Pick every line from the data below that contains the string "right" and copy it.

Given material ->
——————

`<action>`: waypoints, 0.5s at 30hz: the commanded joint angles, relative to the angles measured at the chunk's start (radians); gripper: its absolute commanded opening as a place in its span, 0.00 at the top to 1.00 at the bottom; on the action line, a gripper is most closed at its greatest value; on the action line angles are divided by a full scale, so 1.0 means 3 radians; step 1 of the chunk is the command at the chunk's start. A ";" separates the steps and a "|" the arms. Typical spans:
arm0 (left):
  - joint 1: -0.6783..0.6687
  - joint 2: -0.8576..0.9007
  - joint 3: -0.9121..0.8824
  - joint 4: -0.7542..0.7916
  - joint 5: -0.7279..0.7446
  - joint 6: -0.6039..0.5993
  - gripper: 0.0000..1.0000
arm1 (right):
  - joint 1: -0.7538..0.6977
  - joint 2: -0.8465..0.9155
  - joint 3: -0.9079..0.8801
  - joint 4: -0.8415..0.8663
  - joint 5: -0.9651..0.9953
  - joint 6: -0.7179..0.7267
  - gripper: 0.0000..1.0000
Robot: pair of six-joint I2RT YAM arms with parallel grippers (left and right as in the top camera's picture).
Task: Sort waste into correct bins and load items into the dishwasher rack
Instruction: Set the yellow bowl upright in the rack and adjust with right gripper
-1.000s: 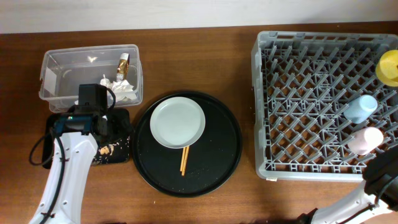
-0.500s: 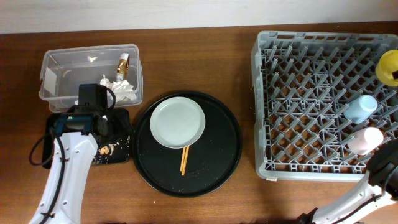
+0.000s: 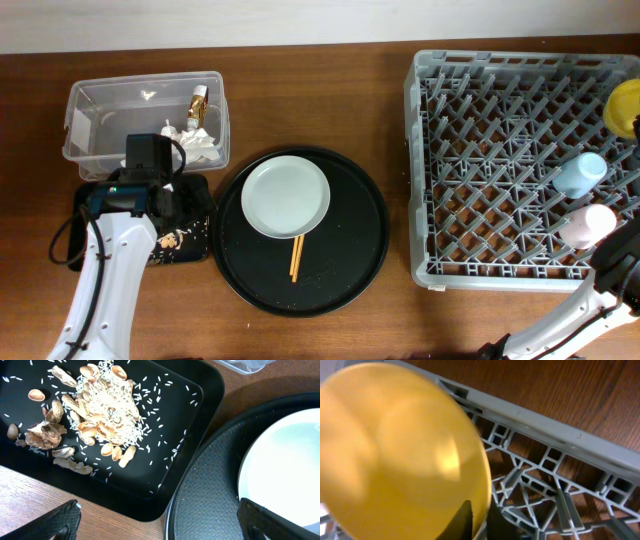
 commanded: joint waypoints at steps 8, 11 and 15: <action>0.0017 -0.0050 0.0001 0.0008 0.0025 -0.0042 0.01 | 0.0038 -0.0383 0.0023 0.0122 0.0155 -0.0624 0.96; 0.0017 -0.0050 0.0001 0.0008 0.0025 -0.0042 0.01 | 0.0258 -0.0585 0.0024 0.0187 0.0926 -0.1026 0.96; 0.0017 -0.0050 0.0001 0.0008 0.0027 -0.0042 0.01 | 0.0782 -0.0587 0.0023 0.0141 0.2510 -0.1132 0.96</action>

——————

Final answer ->
arm1 (right):
Robot: pair of six-joint I2RT YAM arms with parallel grippers (left and right as in the top camera's picture).
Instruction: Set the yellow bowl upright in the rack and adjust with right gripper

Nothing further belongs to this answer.